子どもの頃、「緋文字」で有名なナサニエル・ホーソンの「金の好きな王様」という本を読みました。
金が好きで触れるものすべてを金に変える力を身につけた王様が金より大切なものに気がつくというお話です。
果てしない物欲を戒める内容でしたが、今も昔も金の輝きは多くの人を魅了しています。
最近はマイナス金利の影響もあり、金融機関に預けていたお金の一部を安全な資産とされる「金」に組み替える人が増えています。
金には他の資産にはない金ならではの特色があります。
今回は今どきの金保有の魅力についてお伝えします。
金はただの金属ではない
ヨーロッパでは国同士が地続きであったため、戦争が繰り返されていました。
敗戦となれば自国通貨は紙くずに変わり、土地も略奪されてしまいます。
時には着のみ着のままで国境を超えることもありました。
そんなとき金を身につけていれば、どこへ逃れても公正な価格で換金することができました。
金は世界共通の通貨のような役割を果たしてきました。
金は変質しにくいため価値が損なわれないこと、指輪やネックレスにして身につけられることが主な理由です。
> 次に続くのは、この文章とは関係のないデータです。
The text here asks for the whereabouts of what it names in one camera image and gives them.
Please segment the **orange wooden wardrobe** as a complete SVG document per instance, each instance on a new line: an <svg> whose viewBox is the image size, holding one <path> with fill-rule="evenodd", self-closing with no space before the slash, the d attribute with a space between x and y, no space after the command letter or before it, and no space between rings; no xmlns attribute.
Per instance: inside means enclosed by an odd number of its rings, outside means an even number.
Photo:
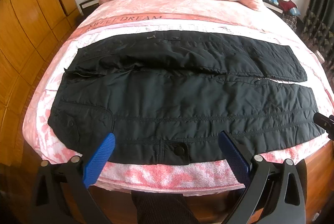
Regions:
<svg viewBox="0 0 334 224"><path fill-rule="evenodd" d="M1 164L20 165L31 95L79 18L75 0L1 0Z"/></svg>

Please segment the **dark patterned curtain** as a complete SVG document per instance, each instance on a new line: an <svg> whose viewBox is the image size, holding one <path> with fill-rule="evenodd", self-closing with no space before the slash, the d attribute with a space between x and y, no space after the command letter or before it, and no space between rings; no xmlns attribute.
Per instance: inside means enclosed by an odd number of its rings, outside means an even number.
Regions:
<svg viewBox="0 0 334 224"><path fill-rule="evenodd" d="M310 0L303 20L302 39L324 58L333 55L333 0Z"/></svg>

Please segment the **black padded pants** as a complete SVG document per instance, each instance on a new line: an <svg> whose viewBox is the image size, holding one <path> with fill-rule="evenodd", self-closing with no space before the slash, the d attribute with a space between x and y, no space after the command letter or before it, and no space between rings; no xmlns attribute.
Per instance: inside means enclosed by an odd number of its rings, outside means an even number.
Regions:
<svg viewBox="0 0 334 224"><path fill-rule="evenodd" d="M286 45L197 31L117 35L77 51L48 124L82 155L113 133L111 162L219 161L222 131L253 154L320 136L305 81Z"/></svg>

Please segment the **left dark nightstand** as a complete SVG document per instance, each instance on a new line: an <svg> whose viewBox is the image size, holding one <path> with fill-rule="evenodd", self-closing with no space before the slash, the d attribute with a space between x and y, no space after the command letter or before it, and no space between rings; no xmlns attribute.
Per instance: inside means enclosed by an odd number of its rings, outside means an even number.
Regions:
<svg viewBox="0 0 334 224"><path fill-rule="evenodd" d="M89 16L93 11L99 7L100 0L85 0L79 4L83 16Z"/></svg>

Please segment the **right nightstand with clutter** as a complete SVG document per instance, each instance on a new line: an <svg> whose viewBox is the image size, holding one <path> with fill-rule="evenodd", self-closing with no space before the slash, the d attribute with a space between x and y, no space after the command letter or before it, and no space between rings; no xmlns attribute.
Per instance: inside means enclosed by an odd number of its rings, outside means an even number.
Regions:
<svg viewBox="0 0 334 224"><path fill-rule="evenodd" d="M264 5L278 15L296 34L302 31L301 12L292 0L262 0Z"/></svg>

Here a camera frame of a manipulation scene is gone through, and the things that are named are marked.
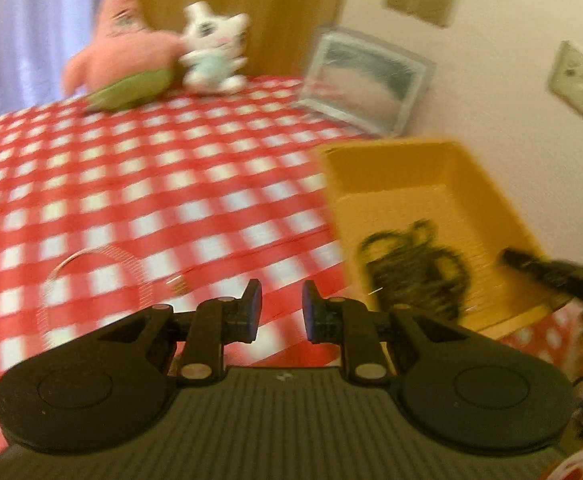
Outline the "golden plastic tray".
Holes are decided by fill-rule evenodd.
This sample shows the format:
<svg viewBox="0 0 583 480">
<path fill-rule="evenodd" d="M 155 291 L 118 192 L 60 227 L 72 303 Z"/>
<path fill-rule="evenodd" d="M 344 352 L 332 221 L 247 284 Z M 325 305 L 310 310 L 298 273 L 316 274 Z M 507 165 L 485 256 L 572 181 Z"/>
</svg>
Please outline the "golden plastic tray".
<svg viewBox="0 0 583 480">
<path fill-rule="evenodd" d="M 410 233 L 415 242 L 454 252 L 468 273 L 459 322 L 500 338 L 567 304 L 554 292 L 501 260 L 506 248 L 542 249 L 478 160 L 450 140 L 347 141 L 319 146 L 325 196 L 357 298 L 379 306 L 366 265 L 388 252 L 385 232 Z"/>
</svg>

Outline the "red white checkered tablecloth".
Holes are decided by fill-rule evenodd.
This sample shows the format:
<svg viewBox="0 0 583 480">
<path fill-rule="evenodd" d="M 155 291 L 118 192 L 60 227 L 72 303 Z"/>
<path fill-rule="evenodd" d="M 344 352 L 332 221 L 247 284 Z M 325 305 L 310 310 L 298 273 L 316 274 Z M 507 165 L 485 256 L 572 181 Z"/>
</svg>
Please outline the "red white checkered tablecloth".
<svg viewBox="0 0 583 480">
<path fill-rule="evenodd" d="M 153 302 L 188 311 L 252 278 L 258 337 L 226 361 L 334 364 L 335 347 L 305 339 L 300 289 L 345 288 L 315 150 L 359 131 L 299 110 L 297 88 L 261 77 L 233 98 L 0 116 L 0 375 Z"/>
</svg>

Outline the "white bunny plush toy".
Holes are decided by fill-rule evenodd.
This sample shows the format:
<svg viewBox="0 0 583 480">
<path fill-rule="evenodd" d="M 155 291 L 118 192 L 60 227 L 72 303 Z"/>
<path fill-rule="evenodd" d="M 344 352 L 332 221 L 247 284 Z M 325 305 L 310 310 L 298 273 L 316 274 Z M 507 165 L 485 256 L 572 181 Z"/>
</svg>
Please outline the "white bunny plush toy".
<svg viewBox="0 0 583 480">
<path fill-rule="evenodd" d="M 180 63 L 186 68 L 183 86 L 200 96 L 235 94 L 247 84 L 240 70 L 246 65 L 246 34 L 249 15 L 214 14 L 205 1 L 184 9 L 188 18 L 181 40 L 186 53 Z"/>
</svg>

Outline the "pink starfish plush toy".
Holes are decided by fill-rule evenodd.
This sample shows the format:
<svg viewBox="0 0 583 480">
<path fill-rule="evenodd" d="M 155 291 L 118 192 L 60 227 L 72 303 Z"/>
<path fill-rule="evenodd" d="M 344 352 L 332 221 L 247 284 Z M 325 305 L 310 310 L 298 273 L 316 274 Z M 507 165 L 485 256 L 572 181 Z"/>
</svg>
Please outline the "pink starfish plush toy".
<svg viewBox="0 0 583 480">
<path fill-rule="evenodd" d="M 89 110 L 128 110 L 171 87 L 182 55 L 176 32 L 147 25 L 141 0 L 102 0 L 90 44 L 64 67 L 64 96 L 84 90 Z"/>
</svg>

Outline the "lilac sheer curtain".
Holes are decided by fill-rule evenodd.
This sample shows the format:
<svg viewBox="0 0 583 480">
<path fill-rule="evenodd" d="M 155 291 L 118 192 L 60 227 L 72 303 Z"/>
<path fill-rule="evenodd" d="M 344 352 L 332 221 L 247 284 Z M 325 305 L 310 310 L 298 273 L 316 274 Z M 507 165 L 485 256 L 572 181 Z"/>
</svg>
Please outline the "lilac sheer curtain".
<svg viewBox="0 0 583 480">
<path fill-rule="evenodd" d="M 69 59 L 91 39 L 101 0 L 0 0 L 0 115 L 63 99 Z"/>
</svg>

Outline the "wall socket plate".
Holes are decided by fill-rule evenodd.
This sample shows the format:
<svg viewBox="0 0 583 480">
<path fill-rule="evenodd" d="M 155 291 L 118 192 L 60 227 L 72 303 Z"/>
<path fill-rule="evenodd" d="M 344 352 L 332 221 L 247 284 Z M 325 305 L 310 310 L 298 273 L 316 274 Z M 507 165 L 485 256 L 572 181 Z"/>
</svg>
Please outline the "wall socket plate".
<svg viewBox="0 0 583 480">
<path fill-rule="evenodd" d="M 564 40 L 549 73 L 549 91 L 583 117 L 583 49 Z"/>
</svg>

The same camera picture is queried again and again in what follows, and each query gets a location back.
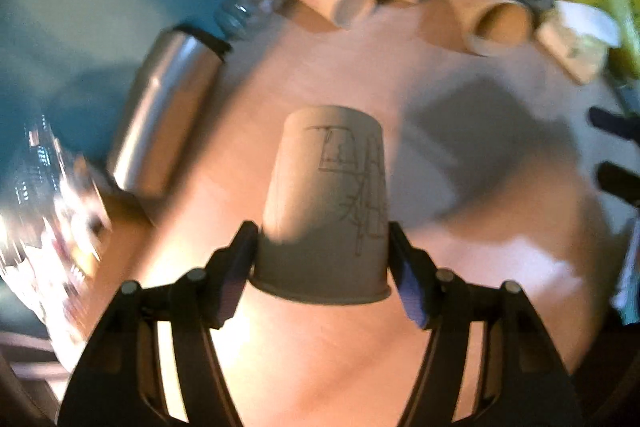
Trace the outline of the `beige paper cup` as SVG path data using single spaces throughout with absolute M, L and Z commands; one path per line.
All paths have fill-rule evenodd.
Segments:
M 267 294 L 325 306 L 377 303 L 387 283 L 383 130 L 344 106 L 284 122 L 250 281 Z

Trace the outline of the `tissue pack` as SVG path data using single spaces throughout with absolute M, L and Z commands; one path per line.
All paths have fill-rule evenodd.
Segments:
M 536 40 L 576 82 L 599 77 L 610 49 L 618 49 L 620 28 L 607 12 L 594 6 L 555 0 L 542 14 Z

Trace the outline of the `clear plastic snack bag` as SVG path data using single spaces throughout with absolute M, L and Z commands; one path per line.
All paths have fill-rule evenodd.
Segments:
M 1 191 L 1 277 L 51 334 L 89 330 L 89 294 L 111 232 L 85 157 L 46 117 L 25 127 Z

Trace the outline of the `brown paper cup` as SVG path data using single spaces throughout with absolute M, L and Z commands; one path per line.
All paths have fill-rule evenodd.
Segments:
M 516 0 L 447 0 L 466 48 L 480 56 L 496 56 L 526 43 L 534 18 Z

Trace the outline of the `cardboard tray box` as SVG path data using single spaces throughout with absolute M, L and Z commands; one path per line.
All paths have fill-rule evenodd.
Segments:
M 67 372 L 73 372 L 153 230 L 141 202 L 128 193 L 101 192 L 81 202 L 58 219 L 51 245 L 62 268 L 43 303 L 53 351 Z

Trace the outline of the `steel thermos bottle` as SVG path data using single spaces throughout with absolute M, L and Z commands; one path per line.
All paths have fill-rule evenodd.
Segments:
M 165 196 L 231 44 L 189 24 L 161 31 L 129 90 L 106 170 L 143 199 Z

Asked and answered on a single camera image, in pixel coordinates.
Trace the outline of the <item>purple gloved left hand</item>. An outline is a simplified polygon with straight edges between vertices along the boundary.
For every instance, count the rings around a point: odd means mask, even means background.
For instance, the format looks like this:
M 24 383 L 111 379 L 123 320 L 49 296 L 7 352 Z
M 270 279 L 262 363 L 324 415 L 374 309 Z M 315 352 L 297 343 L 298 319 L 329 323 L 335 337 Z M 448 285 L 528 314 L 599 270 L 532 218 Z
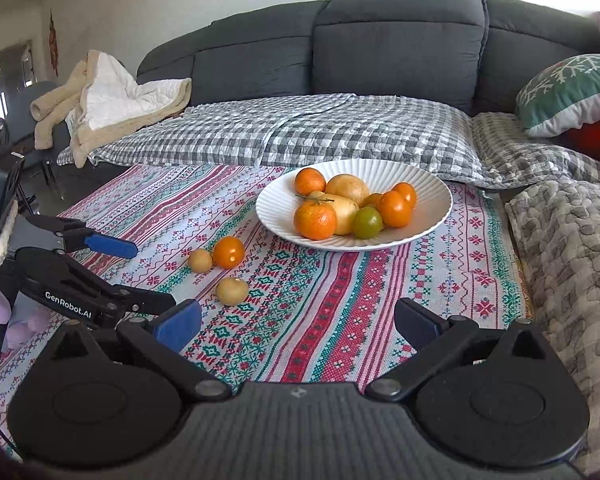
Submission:
M 6 326 L 3 350 L 22 347 L 50 326 L 50 310 L 20 292 L 12 307 L 0 291 L 0 325 Z

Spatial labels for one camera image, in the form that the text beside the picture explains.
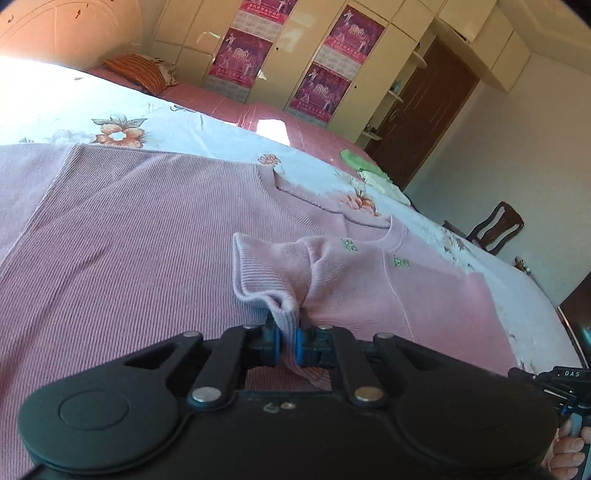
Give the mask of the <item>right hand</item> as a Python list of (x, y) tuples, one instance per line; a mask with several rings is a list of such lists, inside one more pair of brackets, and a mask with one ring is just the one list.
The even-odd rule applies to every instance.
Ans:
[(586, 461), (583, 449), (589, 444), (590, 428), (583, 427), (578, 435), (573, 435), (572, 422), (567, 420), (557, 431), (542, 466), (556, 479), (574, 479)]

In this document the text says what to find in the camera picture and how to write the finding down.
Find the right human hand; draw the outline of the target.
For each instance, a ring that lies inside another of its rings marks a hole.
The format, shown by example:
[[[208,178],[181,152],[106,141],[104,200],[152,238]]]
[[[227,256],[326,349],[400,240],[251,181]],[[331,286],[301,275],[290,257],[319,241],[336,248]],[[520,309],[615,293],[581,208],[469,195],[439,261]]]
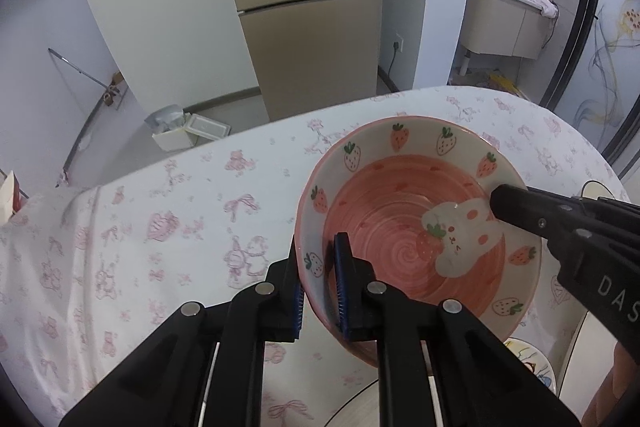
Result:
[[[600,426],[638,375],[639,365],[621,343],[616,343],[612,369],[589,403],[582,425]]]
ヨーロッパの人々はそのため、子孫にも金を身につけさせるように教育してきました。
金を保有するメリット
金を保有しても、利息や配当が付くわけではありません。
資産運用の本筋は株式や債券であり、金は補助的な役割がふさわしいといえます。
金の主な強みは以下の通りです。
- どれだけ保有しても固定資産税がかからない
- 売りたいときにすぐ売れる
- 小分けにできる
- 値動きはあっても価値がゼロになることはない
- インフレに強い
これらの特長から、金は守りに強い資産だということがわかります。
資産の一定の割合で金を保有してリスクヘッジを図るのに向いています。
最近では相続対策にも有効だと考えられています。
日本の場合、不動産を相続する場合が多いですが、分割しにくい・売却しにくい・価値が下がるなどの弱点をはらんでいます。
金にはその弱点がありません。
相続時や贈与時には、時価で課税対象となる
長い目で見ると今後の日本はインフレになる可能性が高いと思います。
そうなった場合、預貯金の一定部分を金に換えておけば資産の目減りを防ぐことができます。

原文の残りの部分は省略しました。